The erosion of unwritten bonds that once held traditional communities together; the rise of larger, more complex societies; and the entropic decay of centralized, religious or absolutist authority made it necessary for humans to devise instruments that would supplement or replace the old traditions and mores. People sought for, and found, new ways to establish lawful relations among the relative strangers who were living together in more and more complicated societies. Written constitutions were the almost inevitable result.
Early charters added regularity to social and economic transactions as well as a more coherent means of sharing and transferring power. They also afforded some flexibility in relation to the internal and external forces that inevitably oppose established social order. They offered new means--and provided new human resources--for coping with all these threats.

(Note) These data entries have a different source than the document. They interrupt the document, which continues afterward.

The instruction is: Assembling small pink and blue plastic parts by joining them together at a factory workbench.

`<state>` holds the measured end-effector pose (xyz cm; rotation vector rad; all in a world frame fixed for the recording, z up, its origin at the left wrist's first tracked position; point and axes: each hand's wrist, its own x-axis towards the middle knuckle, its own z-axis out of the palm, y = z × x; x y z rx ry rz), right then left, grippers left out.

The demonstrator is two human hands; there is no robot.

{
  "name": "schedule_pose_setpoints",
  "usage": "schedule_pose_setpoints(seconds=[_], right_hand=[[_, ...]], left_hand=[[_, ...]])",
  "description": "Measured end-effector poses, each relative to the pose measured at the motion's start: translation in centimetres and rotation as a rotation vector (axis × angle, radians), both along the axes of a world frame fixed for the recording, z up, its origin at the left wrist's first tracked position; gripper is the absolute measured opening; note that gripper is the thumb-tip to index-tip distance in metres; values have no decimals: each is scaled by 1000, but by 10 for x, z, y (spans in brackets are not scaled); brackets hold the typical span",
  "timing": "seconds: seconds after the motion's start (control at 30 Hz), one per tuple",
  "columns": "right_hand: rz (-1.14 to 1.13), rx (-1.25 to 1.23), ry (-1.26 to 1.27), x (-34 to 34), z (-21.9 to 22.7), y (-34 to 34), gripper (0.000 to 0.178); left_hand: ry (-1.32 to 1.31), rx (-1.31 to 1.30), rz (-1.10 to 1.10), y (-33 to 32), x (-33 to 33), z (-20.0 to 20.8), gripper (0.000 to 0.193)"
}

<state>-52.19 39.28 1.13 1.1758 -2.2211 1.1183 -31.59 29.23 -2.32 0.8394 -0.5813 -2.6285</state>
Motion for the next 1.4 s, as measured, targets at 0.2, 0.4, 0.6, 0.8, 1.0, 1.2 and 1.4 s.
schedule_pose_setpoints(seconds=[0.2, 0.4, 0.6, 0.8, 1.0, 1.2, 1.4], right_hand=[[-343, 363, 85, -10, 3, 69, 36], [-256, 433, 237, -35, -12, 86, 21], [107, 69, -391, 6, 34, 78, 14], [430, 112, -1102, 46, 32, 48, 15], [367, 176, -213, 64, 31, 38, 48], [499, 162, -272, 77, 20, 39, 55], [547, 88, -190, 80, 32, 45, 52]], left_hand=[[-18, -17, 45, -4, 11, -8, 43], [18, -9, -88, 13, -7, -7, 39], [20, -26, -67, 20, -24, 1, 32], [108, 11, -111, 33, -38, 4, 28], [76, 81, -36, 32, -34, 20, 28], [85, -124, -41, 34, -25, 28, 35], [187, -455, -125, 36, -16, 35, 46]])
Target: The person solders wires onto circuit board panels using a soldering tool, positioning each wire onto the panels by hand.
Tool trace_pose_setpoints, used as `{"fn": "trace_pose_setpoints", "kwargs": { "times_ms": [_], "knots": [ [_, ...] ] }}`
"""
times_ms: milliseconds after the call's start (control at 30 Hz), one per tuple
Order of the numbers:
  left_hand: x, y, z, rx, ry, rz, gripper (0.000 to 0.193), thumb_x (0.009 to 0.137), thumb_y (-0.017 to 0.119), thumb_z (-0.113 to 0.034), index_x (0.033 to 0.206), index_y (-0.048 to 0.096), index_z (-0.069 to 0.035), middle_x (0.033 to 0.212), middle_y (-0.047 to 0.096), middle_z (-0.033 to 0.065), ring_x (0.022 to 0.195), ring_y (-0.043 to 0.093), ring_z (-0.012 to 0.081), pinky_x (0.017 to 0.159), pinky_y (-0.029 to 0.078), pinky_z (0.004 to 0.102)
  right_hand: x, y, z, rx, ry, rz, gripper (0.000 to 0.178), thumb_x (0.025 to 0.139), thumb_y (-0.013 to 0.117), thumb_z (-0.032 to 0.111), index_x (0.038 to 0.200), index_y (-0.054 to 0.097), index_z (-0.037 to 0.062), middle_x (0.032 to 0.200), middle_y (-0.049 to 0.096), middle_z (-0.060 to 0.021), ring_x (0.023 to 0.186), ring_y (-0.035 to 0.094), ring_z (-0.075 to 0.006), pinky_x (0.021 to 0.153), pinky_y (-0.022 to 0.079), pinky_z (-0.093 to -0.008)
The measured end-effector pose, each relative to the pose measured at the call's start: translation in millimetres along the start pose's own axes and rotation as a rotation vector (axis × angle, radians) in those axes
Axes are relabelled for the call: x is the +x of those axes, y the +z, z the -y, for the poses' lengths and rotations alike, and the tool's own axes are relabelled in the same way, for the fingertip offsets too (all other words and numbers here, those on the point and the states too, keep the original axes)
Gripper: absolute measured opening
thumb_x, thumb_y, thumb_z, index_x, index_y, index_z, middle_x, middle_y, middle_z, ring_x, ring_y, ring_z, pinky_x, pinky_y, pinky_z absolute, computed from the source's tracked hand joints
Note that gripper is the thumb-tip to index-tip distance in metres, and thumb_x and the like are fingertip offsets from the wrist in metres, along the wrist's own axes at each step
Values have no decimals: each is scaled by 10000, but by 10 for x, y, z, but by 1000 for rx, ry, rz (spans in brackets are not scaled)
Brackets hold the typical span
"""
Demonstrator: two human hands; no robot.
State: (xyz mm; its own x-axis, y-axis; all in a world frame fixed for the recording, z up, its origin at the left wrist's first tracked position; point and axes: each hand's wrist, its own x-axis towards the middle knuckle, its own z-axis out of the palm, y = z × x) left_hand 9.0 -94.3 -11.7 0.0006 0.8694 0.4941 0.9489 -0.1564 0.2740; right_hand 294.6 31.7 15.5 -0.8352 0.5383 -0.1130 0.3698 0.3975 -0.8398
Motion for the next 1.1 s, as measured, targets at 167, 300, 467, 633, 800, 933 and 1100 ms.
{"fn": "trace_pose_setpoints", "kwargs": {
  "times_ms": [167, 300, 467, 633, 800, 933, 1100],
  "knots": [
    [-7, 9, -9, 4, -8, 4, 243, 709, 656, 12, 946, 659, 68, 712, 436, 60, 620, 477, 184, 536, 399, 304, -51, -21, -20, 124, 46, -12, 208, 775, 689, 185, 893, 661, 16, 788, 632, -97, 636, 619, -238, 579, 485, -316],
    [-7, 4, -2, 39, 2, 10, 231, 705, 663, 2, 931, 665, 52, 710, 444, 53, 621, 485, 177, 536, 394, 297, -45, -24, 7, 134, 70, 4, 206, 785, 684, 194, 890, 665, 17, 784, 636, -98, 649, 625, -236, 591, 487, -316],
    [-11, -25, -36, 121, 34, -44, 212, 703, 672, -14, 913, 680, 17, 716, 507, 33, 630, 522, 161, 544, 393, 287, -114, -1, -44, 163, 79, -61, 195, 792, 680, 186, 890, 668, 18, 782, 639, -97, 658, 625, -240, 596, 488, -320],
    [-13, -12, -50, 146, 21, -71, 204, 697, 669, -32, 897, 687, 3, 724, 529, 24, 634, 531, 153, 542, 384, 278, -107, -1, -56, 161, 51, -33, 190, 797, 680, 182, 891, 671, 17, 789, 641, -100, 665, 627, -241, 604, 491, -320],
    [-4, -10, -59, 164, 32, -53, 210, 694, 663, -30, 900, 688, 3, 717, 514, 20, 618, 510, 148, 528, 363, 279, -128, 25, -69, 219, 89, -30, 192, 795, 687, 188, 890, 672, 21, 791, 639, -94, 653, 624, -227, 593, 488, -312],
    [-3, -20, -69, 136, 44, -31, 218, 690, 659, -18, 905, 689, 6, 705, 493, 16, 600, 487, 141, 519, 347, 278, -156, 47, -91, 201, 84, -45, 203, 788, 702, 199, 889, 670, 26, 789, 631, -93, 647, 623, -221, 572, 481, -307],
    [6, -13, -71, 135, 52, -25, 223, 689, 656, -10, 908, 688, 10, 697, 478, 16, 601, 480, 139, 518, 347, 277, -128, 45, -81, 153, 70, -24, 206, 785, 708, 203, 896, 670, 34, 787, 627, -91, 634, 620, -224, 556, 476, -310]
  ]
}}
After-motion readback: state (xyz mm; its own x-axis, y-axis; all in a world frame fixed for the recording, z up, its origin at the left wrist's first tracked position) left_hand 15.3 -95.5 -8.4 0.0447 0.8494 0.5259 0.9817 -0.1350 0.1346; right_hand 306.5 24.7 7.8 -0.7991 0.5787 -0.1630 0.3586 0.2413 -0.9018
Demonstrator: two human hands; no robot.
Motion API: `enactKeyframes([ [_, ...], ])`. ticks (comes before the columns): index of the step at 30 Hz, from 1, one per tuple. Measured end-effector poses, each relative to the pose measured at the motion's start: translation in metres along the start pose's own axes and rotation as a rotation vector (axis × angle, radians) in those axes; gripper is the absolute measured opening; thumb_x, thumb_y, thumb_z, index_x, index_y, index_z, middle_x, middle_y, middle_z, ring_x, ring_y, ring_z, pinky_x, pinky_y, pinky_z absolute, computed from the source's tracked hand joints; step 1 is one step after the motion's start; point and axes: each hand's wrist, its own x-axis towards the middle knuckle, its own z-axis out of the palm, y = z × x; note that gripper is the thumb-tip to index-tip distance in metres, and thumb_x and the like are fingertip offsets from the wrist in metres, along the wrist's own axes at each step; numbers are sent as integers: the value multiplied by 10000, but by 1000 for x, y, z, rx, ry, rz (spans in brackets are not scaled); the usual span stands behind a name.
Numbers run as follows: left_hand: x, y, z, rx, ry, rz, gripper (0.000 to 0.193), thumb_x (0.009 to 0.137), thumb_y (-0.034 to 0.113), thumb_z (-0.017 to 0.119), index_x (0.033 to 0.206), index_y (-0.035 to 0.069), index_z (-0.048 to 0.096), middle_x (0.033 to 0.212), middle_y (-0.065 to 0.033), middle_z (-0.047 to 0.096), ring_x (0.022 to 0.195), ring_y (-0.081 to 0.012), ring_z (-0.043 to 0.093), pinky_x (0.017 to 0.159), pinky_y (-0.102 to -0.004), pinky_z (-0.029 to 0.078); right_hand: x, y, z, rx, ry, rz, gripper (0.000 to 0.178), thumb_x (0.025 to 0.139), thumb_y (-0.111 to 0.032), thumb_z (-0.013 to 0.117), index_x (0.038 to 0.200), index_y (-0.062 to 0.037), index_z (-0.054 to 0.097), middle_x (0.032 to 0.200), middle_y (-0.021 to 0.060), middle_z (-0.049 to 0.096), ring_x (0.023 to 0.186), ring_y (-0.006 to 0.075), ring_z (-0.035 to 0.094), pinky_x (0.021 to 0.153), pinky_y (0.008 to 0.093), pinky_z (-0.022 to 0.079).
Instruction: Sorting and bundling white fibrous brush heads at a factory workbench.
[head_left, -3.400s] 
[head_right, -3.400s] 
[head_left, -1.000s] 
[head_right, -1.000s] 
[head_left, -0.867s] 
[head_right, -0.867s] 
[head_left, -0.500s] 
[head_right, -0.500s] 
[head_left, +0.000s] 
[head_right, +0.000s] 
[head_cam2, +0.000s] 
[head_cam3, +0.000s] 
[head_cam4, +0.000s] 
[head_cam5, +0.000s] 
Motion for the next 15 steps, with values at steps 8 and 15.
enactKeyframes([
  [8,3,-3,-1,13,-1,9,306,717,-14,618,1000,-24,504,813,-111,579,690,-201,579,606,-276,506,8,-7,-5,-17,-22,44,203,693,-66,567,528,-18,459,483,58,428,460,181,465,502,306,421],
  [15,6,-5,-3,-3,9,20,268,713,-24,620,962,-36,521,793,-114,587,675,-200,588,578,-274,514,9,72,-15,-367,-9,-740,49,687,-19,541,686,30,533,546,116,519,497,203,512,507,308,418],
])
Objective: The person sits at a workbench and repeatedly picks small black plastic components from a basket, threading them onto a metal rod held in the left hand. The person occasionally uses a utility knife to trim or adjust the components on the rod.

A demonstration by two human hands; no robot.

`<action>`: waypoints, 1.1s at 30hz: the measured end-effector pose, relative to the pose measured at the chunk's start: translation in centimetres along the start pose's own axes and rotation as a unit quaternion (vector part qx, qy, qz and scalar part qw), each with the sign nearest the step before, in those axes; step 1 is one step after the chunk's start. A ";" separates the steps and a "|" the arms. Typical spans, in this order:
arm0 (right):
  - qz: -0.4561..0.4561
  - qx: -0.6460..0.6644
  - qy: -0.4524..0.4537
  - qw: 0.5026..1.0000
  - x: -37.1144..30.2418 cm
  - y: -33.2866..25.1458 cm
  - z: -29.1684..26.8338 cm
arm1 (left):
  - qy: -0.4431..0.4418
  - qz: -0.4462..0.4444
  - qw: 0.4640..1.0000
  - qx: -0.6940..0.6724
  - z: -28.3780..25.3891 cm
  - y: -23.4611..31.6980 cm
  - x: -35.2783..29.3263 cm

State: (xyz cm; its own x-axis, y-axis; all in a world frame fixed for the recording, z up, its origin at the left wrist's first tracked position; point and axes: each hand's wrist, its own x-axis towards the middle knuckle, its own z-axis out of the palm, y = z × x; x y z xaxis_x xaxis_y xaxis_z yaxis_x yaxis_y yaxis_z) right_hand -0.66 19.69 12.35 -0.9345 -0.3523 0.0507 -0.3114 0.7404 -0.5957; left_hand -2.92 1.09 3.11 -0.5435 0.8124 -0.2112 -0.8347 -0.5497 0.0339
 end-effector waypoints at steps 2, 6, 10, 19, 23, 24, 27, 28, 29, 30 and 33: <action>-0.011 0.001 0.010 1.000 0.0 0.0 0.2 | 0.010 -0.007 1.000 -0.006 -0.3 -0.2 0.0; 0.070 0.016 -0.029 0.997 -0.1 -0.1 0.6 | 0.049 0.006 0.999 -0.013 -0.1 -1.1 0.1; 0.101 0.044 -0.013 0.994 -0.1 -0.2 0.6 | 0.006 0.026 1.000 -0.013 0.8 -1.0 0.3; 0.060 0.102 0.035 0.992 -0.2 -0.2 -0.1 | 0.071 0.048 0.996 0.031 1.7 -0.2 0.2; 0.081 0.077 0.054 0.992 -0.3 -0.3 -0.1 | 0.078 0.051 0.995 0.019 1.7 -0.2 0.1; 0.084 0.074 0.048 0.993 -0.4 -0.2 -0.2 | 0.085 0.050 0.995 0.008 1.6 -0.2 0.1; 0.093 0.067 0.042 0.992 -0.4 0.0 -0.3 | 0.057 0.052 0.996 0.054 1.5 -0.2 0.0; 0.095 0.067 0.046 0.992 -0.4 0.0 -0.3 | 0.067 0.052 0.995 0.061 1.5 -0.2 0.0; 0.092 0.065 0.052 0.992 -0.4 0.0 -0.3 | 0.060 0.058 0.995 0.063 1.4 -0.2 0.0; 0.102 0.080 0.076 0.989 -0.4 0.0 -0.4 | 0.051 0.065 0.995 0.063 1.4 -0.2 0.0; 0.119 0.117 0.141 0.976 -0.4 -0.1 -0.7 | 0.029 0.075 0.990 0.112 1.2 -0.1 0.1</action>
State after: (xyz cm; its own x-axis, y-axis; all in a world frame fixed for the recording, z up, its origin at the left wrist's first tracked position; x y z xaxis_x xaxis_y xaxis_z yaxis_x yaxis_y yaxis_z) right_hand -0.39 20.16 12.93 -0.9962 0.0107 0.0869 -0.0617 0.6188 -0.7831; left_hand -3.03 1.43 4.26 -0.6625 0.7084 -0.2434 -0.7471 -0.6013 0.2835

The challenges, of course, had to be met by responses that were in keeping with the regionally prevailing levels of economic, political, and cultural development. The new constitutions that were created have continued to evolve as a result of changing demands from their human and other natural environments.
The Circular Foundations of Constitutionalism
To articulate the essentials of this process a little differently, the constitutional foundation of a body politic, like the genetic code of a biological organism, may be seen to contain a basic set of instructions for the design of a living system--and, like the DNA of any other wild animal, political DNA is modified over time by the rigors of natural selection.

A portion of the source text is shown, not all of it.